When Tina Fontaine’s body was pulled from the Red River in 2014, and her name released by Winnipeg police, the 15-year-old from Sagkeeng First Nation became a symbol of the epidemic of violence against Indigenous women and girls.

There should be no chance that, if a similar tragedy occurred today, the victim might remain anonymous. Yet, there is now a small risk of that, because of a troubling trend that leaves it to police discretion whether to release homicide victims’ names at all.

In 2017, Edmonton’s police service shifted to often only giving the age and gender of murder victims, along with rough location of the alleged crime, in cases where providing names was not deemed to serve an investigative purpose. Alberta’s chiefs of police adopted a similar framework later last year, and Regina police this past May.

It’s an approach seemingly rooted in good intentions. But it is at odds with the need to know who in our society is being murdered.

At issue appears to be an attenuated reading of freedom of information and privacy laws, which include provisions protecting the deceased and their families, but also give governments latitude to release information in the public interest. In other words, police are determining in these cases – 17 of 42 homicides in Edmonton last year – that shielding the bereaved from media scrutiny trumps transparency.

That’s an understandable impulse: Fielding interview requests is terribly difficult for those in shock over sudden loss of loved ones.

But the goal of such requests, which families have every right to turn down, is not just to generate headlines. It’s to probe the circumstances around tragedies, from which broader lessons might be drawn. And it’s also to humanize victims, making them harder to ignore.

When victims’ names are not released by police, they can only be found in court records after charges are laid.
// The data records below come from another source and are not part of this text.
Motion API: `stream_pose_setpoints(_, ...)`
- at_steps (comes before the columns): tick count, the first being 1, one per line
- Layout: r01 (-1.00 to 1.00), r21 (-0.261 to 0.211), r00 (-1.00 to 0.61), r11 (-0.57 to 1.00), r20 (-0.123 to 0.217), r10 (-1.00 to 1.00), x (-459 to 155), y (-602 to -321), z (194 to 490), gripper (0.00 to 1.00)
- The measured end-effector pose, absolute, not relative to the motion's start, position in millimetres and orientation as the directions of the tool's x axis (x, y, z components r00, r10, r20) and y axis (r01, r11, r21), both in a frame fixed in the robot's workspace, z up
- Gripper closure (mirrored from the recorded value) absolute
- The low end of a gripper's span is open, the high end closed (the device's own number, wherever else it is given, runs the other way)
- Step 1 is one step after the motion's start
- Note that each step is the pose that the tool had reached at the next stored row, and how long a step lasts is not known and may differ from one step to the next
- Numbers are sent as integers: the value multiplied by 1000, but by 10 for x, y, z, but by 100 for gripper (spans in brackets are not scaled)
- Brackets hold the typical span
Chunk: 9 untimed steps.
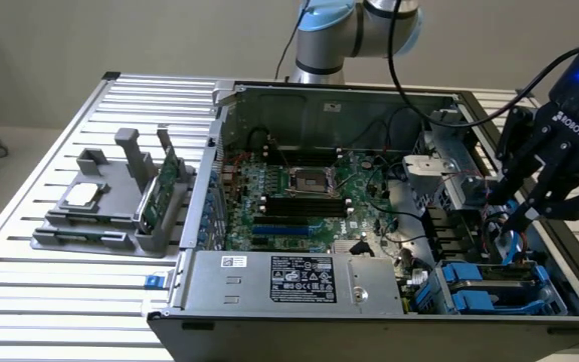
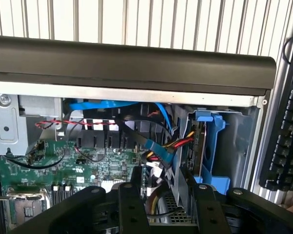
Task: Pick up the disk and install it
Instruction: 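Insert the disk into the insertion slot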
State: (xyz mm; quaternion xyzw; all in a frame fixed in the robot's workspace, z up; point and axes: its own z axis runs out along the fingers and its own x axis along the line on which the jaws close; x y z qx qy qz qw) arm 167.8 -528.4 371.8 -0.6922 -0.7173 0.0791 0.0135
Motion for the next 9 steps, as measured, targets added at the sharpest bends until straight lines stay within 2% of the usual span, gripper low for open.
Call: stream_pose_setpoints(9, 990, -132, 28, -40, -94, 995, 1708, -5284, 3717, 57)
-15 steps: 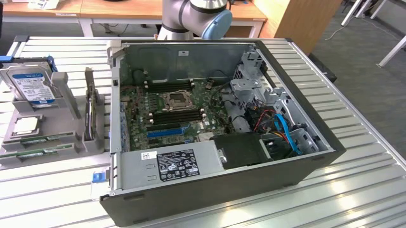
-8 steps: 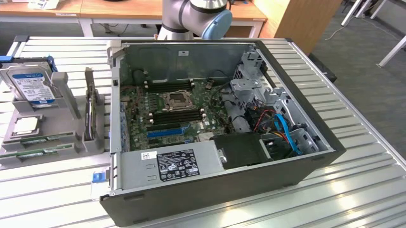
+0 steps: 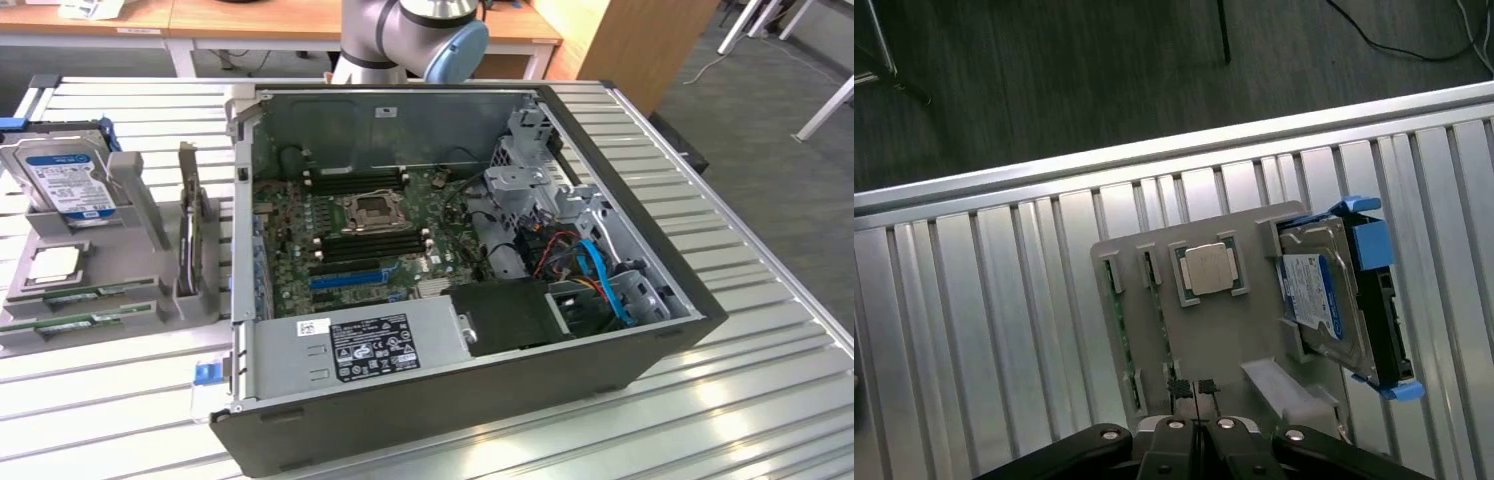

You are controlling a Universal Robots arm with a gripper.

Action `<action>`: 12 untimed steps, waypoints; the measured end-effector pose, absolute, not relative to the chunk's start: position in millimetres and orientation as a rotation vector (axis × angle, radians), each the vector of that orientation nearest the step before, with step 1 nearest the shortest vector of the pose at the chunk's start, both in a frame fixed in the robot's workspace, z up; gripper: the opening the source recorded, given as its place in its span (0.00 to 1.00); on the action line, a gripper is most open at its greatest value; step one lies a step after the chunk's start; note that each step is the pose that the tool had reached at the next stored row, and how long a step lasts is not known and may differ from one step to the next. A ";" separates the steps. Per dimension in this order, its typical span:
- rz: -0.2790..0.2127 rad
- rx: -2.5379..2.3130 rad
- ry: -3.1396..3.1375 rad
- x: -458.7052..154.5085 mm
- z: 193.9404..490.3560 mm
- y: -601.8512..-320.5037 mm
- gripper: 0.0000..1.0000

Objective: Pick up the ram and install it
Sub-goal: 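Pick up the ram and move it above insertion slot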

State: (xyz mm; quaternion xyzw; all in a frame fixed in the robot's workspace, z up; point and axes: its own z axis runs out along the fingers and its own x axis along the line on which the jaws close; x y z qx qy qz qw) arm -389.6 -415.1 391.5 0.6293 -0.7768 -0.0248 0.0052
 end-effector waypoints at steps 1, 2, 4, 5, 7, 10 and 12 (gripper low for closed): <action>-0.078 1.971 -2.432 -389.6 391.5 -415.1 0.10; -0.078 1.970 -2.432 -389.6 391.5 -415.1 0.10; -0.078 1.971 -2.432 -389.6 391.5 -415.1 0.10; -0.078 1.973 -2.430 -389.6 391.5 -415.1 0.10; -0.078 1.983 -2.422 -389.6 391.4 -415.1 0.10; -0.078 2.008 -2.401 -389.6 391.5 -415.1 0.10; -0.077 2.029 -2.382 -389.6 391.4 -415.1 0.10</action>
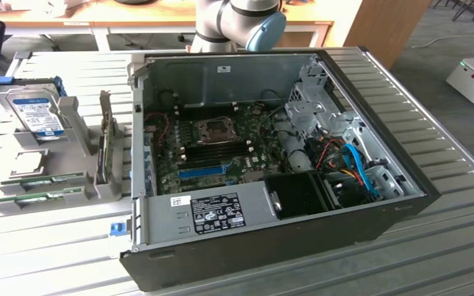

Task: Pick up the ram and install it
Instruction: 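Pick up the ram and move it above insertion slot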

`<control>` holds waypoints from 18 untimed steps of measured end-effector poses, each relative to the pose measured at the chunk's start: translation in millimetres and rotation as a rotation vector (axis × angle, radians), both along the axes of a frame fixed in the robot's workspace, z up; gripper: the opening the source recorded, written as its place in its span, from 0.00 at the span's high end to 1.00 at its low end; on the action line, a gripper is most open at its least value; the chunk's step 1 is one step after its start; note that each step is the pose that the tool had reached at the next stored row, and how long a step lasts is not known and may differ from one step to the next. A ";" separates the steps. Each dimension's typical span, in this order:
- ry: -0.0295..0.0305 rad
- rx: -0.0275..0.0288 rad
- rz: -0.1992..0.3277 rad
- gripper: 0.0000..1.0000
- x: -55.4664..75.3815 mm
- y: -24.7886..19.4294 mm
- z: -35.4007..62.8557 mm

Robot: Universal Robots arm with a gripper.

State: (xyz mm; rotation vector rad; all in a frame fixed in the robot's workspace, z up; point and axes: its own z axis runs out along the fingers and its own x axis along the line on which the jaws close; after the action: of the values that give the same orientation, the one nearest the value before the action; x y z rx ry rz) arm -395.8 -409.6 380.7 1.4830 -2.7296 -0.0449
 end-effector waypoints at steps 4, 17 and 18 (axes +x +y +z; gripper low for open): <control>0.0000 0.0000 0.035 0.89 0.0 0.0 0.0; -0.0001 0.0001 0.148 0.89 0.0 0.0 0.0; 0.0000 0.0000 0.156 0.89 0.0 0.0 0.0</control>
State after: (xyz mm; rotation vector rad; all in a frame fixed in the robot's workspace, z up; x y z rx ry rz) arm -395.8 -409.6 380.7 1.6904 -2.6038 -0.0405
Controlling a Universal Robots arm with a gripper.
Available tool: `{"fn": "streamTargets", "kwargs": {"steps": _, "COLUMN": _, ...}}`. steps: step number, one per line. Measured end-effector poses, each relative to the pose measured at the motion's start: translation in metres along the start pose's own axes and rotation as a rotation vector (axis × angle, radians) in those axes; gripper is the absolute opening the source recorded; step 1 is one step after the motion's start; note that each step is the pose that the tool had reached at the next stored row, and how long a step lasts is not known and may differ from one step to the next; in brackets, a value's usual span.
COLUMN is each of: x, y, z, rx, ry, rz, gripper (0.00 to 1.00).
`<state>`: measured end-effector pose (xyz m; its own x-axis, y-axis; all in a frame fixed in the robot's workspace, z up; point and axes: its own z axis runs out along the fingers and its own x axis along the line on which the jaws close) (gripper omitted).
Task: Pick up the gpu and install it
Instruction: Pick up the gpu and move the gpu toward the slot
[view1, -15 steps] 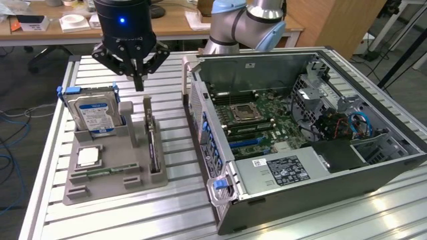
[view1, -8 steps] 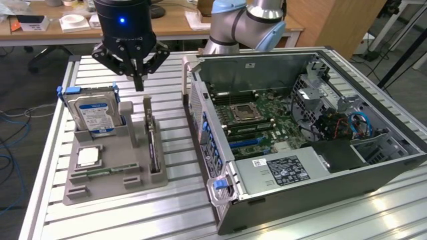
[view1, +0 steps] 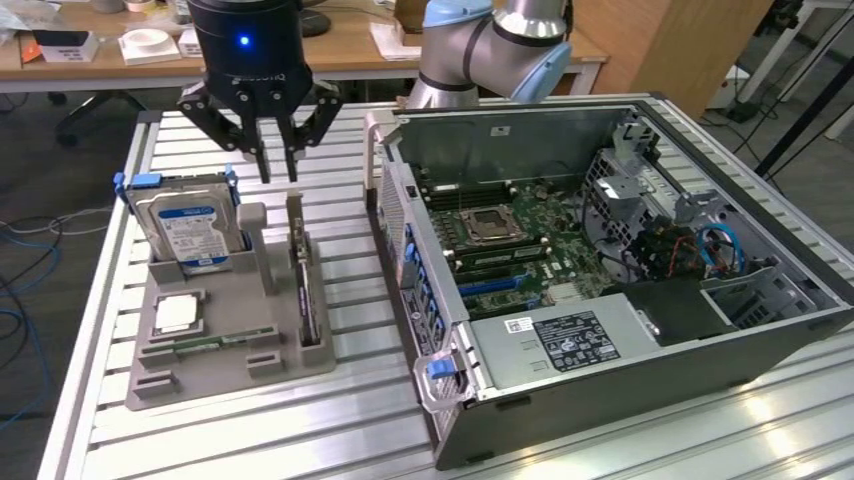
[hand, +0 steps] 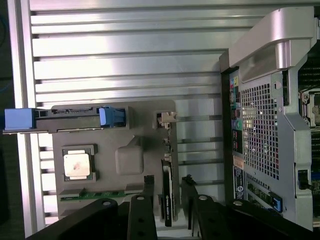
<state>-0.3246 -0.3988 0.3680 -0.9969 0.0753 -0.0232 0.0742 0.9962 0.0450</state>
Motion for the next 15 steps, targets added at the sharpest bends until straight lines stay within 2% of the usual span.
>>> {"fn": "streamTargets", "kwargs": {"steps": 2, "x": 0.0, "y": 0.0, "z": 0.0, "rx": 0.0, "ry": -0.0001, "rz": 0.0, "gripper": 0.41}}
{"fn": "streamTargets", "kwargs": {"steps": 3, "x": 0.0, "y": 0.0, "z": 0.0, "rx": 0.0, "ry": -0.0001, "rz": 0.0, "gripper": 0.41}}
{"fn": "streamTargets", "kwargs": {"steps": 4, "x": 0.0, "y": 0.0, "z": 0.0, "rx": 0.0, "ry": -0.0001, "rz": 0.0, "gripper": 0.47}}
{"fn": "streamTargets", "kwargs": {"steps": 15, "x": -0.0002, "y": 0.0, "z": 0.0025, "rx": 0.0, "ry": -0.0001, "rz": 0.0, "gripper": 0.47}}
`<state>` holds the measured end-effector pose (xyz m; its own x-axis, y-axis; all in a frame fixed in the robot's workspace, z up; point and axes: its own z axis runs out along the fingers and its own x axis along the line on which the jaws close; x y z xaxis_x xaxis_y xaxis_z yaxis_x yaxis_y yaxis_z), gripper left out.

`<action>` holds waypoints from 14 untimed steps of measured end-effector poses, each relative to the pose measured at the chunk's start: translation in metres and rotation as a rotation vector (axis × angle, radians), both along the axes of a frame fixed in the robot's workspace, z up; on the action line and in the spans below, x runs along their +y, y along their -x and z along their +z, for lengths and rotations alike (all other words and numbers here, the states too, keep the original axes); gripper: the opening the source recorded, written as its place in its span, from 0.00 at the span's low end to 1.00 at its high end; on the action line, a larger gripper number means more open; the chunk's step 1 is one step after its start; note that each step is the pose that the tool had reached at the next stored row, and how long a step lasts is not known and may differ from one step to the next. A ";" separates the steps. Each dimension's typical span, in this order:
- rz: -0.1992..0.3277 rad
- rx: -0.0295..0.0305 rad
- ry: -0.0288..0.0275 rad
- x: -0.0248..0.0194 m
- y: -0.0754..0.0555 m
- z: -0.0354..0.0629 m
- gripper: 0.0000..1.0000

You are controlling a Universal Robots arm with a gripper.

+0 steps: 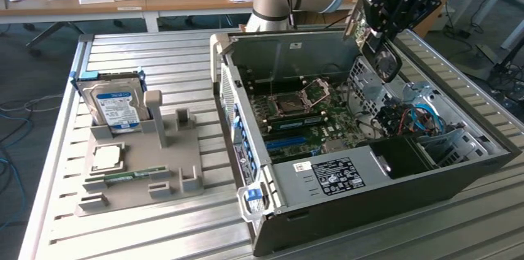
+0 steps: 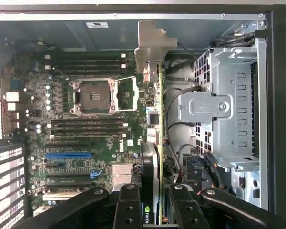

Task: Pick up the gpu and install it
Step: 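Pick up the gpu and move the gpu toward the slot, then insert the gpu into the slot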

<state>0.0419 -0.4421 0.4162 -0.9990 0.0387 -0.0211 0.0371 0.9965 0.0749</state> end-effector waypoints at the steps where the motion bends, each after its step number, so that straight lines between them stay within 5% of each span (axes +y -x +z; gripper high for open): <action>1: 0.002 0.0000 0.0000 0.0000 0.000 0.0000 0.26; 14: 0.003 0.0000 0.0000 0.0000 0.000 0.0000 0.26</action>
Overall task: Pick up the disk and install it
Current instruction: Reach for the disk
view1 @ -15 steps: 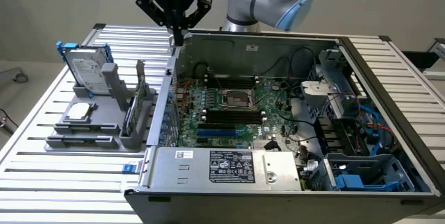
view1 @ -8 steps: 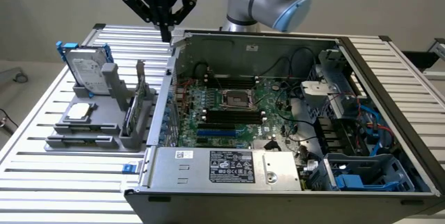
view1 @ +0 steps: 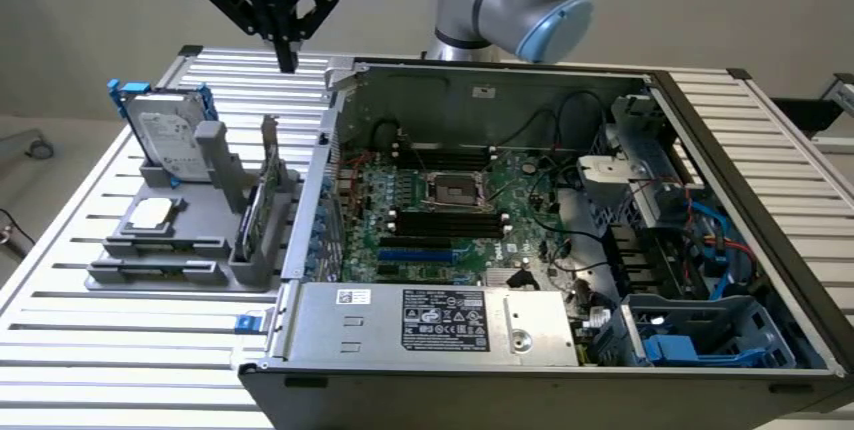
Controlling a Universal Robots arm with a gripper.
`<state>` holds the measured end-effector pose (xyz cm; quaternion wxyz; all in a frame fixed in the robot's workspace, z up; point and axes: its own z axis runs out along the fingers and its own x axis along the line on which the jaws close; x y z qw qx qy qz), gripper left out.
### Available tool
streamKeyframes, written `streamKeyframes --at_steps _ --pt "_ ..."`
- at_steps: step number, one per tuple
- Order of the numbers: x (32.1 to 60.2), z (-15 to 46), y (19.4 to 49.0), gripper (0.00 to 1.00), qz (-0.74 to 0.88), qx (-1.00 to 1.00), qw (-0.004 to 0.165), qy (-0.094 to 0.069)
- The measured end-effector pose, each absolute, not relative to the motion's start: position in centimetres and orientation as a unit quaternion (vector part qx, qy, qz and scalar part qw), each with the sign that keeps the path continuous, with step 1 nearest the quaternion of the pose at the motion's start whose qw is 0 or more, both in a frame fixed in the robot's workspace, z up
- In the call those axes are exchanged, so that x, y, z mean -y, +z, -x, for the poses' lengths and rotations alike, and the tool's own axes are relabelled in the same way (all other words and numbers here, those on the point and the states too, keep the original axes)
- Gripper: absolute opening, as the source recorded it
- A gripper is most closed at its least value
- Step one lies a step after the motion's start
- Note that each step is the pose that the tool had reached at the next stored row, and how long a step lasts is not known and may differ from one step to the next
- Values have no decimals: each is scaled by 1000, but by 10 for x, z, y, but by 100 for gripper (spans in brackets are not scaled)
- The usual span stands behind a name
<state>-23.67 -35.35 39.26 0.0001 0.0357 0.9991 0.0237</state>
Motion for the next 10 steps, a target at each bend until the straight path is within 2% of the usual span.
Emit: streamKeyframes --at_steps 10 --pt "335 279 393 11 -36 -999 -4 24"
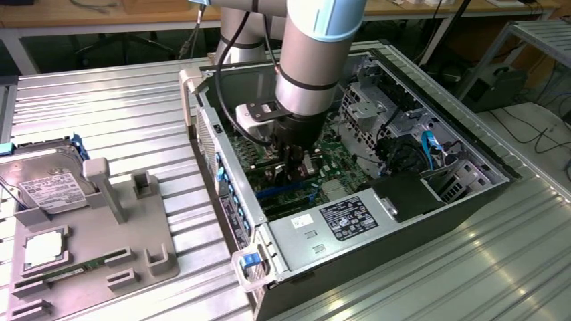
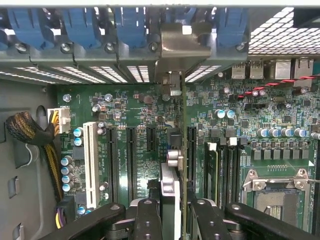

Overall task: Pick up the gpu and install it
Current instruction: 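Insert the gpu into the slot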

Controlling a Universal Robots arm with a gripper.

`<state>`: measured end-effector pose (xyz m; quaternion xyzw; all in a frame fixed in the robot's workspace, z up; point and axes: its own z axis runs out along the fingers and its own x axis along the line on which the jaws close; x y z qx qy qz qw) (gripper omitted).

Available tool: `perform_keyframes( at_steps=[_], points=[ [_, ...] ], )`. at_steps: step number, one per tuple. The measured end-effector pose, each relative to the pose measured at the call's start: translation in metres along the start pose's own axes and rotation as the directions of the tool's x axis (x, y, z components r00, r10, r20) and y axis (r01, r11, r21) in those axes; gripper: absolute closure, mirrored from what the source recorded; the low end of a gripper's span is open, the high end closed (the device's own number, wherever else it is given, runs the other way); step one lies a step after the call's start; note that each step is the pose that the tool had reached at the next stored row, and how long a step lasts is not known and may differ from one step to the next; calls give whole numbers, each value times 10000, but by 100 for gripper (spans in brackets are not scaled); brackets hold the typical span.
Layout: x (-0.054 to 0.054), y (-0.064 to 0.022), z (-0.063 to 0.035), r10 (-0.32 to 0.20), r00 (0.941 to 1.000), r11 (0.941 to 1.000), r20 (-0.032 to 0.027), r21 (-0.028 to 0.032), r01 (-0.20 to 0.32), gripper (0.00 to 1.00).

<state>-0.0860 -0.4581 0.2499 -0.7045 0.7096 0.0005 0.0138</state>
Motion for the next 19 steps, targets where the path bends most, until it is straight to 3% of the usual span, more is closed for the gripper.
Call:
perform_keyframes(
  at_steps=[19],
  points=[
    [-6,-28,0,0,10000,10000,1,8,0,72]
  ],
)
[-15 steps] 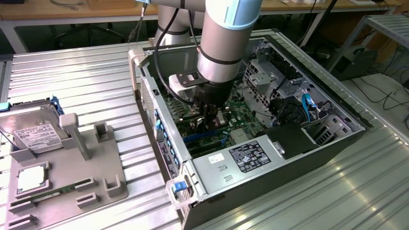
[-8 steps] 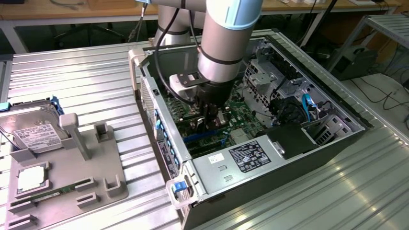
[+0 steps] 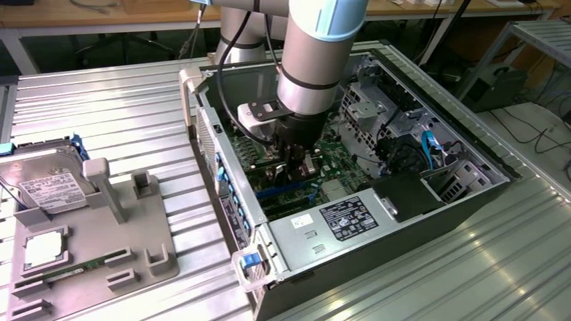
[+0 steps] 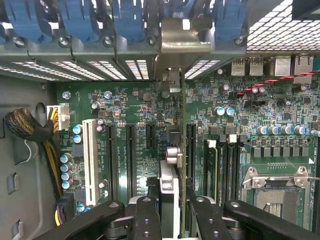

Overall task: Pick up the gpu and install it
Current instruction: 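Insert the gpu into the slot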

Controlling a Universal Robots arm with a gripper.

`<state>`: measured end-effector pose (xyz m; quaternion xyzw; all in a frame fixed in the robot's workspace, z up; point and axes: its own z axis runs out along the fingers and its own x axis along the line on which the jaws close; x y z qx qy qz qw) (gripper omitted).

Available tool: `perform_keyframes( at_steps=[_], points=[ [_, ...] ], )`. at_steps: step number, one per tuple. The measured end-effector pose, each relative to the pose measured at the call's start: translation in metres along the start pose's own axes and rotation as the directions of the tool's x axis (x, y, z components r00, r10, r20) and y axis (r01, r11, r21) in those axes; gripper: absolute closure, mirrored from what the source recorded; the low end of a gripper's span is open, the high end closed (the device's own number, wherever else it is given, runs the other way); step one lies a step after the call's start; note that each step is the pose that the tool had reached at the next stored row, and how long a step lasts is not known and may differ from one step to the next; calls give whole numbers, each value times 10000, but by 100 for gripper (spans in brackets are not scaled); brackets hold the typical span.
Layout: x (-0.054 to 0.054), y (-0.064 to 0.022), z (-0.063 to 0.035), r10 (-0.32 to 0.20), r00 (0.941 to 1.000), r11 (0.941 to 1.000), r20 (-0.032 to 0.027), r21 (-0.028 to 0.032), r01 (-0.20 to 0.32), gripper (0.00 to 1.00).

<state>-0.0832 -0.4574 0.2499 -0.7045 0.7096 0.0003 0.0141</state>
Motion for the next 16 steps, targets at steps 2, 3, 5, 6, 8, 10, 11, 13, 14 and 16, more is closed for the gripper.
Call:
perform_keyframes(
  at_steps=[2,3,5,6,8,10,11,13,14,16],
  points=[
    [0,0,3,0,10000,10000,-1,0,0,72],
    [0,0,5,0,10000,10000,0,0,0,72],
    [0,1,6,0,10000,10000,-1,0,0,72],
    [0,1,6,0,10000,10000,-1,-1,0,72],
    [0,1,4,0,10000,10000,0,2,0,72],
    [-2,0,-7,0,10000,10000,0,11,0,72],
    [-3,0,-15,0,10000,10000,-1,17,0,72],
    [-4,0,-17,0,10000,10000,-1,22,0,72],
    [-3,0,-18,-1,10000,10000,-2,22,1,72],
    [-4,0,-18,-1,10000,10000,-4,32,1,72]
  ],
)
That might have meant not learning about Tina Fontaine for nearly a year-and-a-half after her murder – and fewer Canadians ever learning about her at all.

In her specific case, investigative demands could well have taken priority over privacy concerns; perhaps police would have decided regardless that the public interest was too great to ignore. But even a slim possibility of being left in the dark, about stories that so urgently need to be told, is far too great.